Work order >> Give again, unaltered, the lines of the listing below that run from the line having "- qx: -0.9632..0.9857" through the line having "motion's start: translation".

Record set >>
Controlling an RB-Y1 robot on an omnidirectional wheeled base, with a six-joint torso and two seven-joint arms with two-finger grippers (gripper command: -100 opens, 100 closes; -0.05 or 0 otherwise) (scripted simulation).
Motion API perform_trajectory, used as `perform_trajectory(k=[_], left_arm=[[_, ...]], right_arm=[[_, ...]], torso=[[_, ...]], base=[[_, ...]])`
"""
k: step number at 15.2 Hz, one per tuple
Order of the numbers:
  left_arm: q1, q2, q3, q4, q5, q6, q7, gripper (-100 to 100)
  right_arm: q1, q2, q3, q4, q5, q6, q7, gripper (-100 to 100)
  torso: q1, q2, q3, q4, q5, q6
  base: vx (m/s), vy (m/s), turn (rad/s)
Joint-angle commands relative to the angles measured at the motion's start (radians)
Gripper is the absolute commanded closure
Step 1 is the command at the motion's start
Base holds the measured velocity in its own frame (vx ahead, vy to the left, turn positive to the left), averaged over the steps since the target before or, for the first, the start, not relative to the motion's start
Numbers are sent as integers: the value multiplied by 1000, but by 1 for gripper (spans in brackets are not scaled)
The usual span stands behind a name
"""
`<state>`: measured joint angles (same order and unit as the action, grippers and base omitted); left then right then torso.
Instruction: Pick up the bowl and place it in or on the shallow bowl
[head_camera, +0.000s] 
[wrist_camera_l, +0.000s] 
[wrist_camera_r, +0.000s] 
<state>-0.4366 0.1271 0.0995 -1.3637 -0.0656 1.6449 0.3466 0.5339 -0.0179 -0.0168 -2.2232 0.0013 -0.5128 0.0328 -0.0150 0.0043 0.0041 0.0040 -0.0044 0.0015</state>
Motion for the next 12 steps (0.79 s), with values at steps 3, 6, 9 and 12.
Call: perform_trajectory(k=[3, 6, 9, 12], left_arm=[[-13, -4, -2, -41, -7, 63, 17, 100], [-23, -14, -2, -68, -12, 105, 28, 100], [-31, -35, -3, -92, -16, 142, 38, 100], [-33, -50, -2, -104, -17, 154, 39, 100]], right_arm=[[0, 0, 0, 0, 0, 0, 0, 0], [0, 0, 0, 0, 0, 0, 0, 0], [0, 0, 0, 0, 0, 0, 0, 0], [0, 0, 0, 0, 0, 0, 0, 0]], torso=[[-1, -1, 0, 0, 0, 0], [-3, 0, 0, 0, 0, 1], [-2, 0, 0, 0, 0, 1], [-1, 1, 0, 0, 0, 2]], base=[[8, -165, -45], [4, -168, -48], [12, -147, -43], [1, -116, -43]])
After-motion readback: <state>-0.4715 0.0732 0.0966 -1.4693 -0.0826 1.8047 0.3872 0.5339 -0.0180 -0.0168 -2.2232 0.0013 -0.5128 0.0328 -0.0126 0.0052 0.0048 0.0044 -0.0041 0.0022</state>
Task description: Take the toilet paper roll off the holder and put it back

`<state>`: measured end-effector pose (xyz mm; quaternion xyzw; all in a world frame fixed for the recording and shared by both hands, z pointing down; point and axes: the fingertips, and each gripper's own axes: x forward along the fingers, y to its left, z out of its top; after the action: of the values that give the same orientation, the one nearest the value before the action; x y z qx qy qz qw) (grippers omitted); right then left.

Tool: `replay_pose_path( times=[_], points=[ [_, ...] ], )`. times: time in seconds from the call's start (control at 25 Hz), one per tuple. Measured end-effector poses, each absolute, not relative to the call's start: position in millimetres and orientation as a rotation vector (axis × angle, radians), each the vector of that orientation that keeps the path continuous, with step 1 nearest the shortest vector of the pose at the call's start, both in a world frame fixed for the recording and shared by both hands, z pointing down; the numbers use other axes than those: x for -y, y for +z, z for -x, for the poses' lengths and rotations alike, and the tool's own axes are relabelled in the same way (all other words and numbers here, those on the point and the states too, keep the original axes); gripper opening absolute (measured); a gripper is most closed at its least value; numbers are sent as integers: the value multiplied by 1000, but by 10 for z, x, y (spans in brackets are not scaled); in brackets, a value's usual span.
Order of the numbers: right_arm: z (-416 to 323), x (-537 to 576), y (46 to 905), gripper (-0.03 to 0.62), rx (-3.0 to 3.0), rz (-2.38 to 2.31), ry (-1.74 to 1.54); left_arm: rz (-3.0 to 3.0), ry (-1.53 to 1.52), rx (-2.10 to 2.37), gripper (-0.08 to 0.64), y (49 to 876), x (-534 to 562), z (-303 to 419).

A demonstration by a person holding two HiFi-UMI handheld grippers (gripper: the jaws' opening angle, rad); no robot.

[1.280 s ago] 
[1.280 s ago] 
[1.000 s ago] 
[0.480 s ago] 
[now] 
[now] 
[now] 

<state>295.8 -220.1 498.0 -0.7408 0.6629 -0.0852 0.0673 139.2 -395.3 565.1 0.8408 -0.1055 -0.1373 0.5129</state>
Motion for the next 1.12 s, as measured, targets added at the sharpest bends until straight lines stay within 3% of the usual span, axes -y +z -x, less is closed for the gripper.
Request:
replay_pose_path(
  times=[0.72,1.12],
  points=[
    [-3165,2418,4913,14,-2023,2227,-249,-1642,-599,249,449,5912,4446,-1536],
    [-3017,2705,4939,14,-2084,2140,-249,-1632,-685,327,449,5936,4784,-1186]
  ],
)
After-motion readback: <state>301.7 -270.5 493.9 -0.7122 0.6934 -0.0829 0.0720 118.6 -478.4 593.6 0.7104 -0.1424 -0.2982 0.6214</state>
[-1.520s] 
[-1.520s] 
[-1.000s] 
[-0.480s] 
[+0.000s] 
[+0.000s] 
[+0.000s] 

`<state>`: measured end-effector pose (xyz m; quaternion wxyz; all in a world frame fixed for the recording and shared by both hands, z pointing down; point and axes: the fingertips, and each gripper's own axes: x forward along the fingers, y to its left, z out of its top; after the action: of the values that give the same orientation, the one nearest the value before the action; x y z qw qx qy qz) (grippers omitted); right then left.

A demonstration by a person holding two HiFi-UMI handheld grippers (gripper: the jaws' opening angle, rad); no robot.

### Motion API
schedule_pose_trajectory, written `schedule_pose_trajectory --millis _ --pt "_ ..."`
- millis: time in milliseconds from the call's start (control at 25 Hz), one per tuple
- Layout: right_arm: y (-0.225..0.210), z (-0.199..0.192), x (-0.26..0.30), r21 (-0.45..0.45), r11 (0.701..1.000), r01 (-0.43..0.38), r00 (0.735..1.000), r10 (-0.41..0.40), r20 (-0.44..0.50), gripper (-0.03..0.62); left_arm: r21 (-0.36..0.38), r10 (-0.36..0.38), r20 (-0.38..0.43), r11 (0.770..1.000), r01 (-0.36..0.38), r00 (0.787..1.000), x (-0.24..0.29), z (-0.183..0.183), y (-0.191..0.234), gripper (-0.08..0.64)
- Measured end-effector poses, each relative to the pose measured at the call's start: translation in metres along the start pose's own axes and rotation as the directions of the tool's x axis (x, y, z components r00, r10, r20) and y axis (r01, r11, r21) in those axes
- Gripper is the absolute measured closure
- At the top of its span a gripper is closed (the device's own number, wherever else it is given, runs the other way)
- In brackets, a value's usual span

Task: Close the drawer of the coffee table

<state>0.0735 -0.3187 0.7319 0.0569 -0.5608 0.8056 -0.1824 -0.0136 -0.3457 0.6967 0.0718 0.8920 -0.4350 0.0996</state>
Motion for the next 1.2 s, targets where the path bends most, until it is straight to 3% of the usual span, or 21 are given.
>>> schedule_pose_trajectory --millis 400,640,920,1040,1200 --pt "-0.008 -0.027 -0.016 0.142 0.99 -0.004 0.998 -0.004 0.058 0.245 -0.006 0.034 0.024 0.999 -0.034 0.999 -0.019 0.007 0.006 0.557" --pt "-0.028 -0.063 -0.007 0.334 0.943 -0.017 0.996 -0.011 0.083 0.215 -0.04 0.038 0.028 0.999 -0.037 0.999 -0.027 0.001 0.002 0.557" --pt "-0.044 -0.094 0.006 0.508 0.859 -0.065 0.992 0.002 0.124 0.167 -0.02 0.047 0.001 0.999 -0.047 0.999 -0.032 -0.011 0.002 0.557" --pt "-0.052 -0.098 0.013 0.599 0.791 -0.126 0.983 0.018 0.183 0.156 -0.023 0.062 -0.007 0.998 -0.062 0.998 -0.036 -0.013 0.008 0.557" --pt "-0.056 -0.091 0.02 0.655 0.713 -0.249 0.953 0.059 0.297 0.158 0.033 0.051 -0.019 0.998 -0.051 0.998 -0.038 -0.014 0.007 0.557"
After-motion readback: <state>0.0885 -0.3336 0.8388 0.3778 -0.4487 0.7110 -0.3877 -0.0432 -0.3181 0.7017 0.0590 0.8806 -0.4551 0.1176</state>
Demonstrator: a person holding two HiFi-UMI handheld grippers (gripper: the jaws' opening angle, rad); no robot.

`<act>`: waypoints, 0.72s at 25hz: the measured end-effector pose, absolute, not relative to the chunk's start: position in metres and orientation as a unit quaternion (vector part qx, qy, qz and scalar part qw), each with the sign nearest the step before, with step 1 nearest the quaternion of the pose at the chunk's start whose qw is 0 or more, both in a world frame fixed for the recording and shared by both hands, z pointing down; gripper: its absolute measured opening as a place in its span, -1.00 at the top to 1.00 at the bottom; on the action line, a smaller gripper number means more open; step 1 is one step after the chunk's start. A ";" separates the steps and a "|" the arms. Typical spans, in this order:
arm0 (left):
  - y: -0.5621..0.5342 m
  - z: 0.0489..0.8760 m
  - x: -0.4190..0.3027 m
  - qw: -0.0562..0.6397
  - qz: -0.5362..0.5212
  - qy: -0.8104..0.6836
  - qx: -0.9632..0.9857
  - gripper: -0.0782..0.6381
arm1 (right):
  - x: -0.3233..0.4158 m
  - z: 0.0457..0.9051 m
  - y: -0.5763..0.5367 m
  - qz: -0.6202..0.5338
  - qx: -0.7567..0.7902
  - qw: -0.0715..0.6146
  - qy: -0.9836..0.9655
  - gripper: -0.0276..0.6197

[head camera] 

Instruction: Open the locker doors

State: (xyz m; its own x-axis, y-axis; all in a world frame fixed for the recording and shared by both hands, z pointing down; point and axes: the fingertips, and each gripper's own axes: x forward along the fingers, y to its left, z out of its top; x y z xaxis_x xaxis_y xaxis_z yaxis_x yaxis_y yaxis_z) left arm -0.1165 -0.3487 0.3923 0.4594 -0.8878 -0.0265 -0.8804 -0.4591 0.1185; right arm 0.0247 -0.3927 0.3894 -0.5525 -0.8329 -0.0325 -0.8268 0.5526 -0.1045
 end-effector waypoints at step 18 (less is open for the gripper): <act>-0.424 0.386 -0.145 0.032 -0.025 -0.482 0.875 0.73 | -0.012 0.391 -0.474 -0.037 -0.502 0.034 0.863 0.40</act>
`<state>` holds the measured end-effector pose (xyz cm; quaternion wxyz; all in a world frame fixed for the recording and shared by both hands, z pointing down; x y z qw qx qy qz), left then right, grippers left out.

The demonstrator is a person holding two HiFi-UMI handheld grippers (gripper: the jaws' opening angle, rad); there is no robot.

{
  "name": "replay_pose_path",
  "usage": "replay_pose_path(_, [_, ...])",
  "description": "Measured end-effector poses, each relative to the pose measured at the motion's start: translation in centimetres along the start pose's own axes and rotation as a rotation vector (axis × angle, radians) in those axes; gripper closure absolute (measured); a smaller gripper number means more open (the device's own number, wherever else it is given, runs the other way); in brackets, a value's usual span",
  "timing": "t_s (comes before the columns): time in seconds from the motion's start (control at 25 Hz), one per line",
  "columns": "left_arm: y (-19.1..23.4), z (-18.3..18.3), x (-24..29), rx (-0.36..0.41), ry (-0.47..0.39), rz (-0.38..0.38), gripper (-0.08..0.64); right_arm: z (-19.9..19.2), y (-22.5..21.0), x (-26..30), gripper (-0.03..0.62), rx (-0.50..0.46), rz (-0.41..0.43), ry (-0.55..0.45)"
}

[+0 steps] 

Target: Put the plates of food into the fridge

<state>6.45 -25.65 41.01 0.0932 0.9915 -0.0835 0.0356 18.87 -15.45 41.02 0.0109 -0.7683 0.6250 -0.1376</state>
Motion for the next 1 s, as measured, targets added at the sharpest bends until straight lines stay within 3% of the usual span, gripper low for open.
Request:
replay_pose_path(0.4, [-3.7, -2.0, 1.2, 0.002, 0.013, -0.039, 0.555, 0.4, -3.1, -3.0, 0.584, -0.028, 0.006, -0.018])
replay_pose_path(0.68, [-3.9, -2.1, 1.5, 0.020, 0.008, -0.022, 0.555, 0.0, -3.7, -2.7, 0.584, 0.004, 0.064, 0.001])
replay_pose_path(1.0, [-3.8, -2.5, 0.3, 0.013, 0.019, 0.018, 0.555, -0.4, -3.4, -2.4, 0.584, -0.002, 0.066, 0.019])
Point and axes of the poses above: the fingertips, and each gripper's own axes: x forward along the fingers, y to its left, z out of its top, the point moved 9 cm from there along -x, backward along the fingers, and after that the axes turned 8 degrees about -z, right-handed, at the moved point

Expected answer >>
  - qx: -0.9632..0.9857
  - gripper: -0.0782..0.6381
arm1 (right):
  - x: -0.3233..0.4158 m
  - z: 0.0457..0.9051 m
  - y: -0.5763..0.5367 m
  - qz: -0.6202..0.5338
  - qx: -0.7567..0.7902
  - qw: -0.0715..0.6146
  - qy: -0.9836..0.9655
  - gripper: -0.0276..0.6197

[head camera] 

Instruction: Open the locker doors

State: (xyz m; its own x-axis, y-axis; all in a world frame fixed for the recording and shared by both hands, z pointing down; point and axes: the fingertips, and each gripper's own axes: x forward along the fingers, y to its left, z out of its top; x y z xaxis_x xaxis_y xaxis_z yaxis_x yaxis_y yaxis_z) left arm -0.1165 -0.3487 0.3923 0.4594 -0.8878 -0.0265 -0.8804 -0.4591 0.1185; right arm 0.0247 -0.3927 0.3894 -0.5525 -0.8329 -0.0325 -0.8268 0.5526 -0.1045
 end-effector waypoints at step 18 (less is open for the gripper): <act>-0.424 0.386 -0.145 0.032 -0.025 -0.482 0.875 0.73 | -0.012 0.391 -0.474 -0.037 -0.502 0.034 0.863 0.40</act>
`<state>` holds the measured end-effector pose (xyz cm; quaternion wxyz; all in a world frame fixed for the recording and shared by both hands, z pointing down; x y z qw qx qy qz), left then right, grippers left out.

The demonstrator is a person holding two HiFi-UMI handheld grippers (gripper: the jaws' opening angle, rad); there is no robot.

{
  "name": "replay_pose_path",
  "usage": "replay_pose_path(_, [_, ...])",
  "description": "Measured end-effector poses, each relative to the pose measured at the motion's start: translation in centimetres along the start pose's own axes and rotation as a rotation vector (axis × angle, radians) in those axes; gripper closure absolute (measured); a smaller gripper number means more open (the device's own number, wherever else it is given, runs the other way); in brackets, a value's usual span",

This exercise has no more to it.